Oh! If your family does enjoy dinner in front of the television, try to make it a “treat” ie Takeaway only nights, so that you keep regular meals conversation rich.


This may sound contradictory but for me, family dinners are about more than just food.

The main event isn’t the food but it provides the time to connect as a family (reap all those benefits for your children) and most importantly a safe place to check in with your children. I call it the R U OK? Day that happens every day.

A great way to check if you are prioritising the time to connect (which I have done and it shocked me), is to time how long it takes you to prepare a meal and how long you spend sitting at the table eating it. Once I did this, I realised that I was focusing my limited time (especially mid-week) on the wrong thing.

If being time poor is one of the reasons you don’t have the family mealtimes you want, here are some practical tips to help:

  • Meal Plan – I know there are lots of companies that do this, personally I use and recommend a local mum who runs Fresh Fast & Frugal you can find details HERE
  • Meal Box Deliveries – There are loads of meal delivery companies from Hello Fresh to Dinner Ladies, I like the ethos of Dinner Sorted a Melbourne company that donates food to the less fortunate with every order. See details
  • Batch Cook – Double batch cook everything you make and freeze half, this significantly reduces my mid-week cooking times and is a great cost saver.
  • Get everyone involved in the cooking and meal preparation – Why not start the conversation while you are working together?
  • Plan your “quick meals” for family nights - We all have a list of “go to” meals that are fast to make and popular.
  • Pre-Prepared Meals - There are lots of options for this now from the local supermarket. They can be expensive, however cheaper than take-away and in most cases healthier too.
  • Take-Away – This is the last option on my list (for many reasons) the main one being that take-away seems to break all the family rules and you might find dinner is faster but it isn’t eaten together around the table.


I don’t say this lightly, but if your energy or the energy levels of your children are not supportive of an engaging (and fun) family dinner, then don’t do it.

Having the right level of energy is just as important as having the right environment, especially if you are introducing sit down family dinners as a new routine or re-introducing them.

Tired kids (and parents) don’t make for engaging conversations.

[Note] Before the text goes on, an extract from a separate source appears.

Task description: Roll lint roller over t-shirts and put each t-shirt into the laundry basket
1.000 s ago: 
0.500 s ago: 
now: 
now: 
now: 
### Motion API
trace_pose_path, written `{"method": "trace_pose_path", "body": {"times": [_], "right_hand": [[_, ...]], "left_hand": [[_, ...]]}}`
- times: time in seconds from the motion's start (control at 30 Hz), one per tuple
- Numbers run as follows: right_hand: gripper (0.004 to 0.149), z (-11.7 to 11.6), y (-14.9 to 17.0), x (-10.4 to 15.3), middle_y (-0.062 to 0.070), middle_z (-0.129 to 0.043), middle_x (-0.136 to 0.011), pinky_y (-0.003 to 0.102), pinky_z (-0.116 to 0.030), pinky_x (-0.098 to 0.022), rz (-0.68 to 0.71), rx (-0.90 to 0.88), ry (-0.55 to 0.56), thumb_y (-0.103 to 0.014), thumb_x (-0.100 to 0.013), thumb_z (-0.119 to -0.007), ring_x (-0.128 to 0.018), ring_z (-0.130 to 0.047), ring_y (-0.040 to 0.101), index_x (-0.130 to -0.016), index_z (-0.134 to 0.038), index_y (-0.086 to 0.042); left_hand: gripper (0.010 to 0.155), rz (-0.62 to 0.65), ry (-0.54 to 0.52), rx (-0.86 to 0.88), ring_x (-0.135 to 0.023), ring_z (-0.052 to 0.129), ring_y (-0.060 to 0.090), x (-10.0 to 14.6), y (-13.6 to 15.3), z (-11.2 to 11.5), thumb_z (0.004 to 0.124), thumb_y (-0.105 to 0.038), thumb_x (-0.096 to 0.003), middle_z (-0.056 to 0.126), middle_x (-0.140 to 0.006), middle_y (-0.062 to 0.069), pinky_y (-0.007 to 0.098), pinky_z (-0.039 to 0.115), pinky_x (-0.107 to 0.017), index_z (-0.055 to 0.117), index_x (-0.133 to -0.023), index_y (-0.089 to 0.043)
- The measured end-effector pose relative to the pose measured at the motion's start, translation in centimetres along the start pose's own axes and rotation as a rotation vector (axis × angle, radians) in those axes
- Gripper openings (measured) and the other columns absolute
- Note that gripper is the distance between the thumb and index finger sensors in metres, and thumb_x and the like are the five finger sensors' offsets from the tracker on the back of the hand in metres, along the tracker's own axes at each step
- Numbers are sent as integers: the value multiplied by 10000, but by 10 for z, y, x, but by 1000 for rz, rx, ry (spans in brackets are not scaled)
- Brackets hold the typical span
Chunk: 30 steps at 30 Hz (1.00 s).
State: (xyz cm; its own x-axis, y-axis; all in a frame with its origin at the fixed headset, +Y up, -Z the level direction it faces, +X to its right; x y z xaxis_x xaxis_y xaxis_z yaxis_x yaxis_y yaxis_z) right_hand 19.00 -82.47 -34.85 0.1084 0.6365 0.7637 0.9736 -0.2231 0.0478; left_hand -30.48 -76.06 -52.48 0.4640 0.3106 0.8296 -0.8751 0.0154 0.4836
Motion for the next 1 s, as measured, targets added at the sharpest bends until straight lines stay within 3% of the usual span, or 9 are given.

In these instances, I usually opt for an easy dinner (eggs on toast, toasties or even a smoothie is great), read a book to the kids (or they read) before bed to wind down.

Plan family dinner for another night, after all our goals is for everyone to enjoy the time together.


Families come in many forms, for me, it’s a term I use for those that I love and care for.

With shift work and conflicting schedules, you may find that your family aren’t always “together for dinner”, if that is the case, work with who is available.

Don’t be misguided that it needs to look a certain way. I think if the recent pandemic has taught us anything is that it does take a village to raise a child, so invite the neighbours, friends and extended family to share in your mealtimes.

Likewise, if your village is you and your children, then don’t wait for the villagers to arrive to be able to connect over dinner.

This point is to say, that family dinners don’t need to looks a certain way, it’s more about how it feels.


Perfection isn’t required for your family dinner to be perfect.

You don’t need an “instagrammable” meal, kids with perfect manners or even empty plates at the end of the night, all you need is full seats around your table and a willingness to share, laugh and listen together.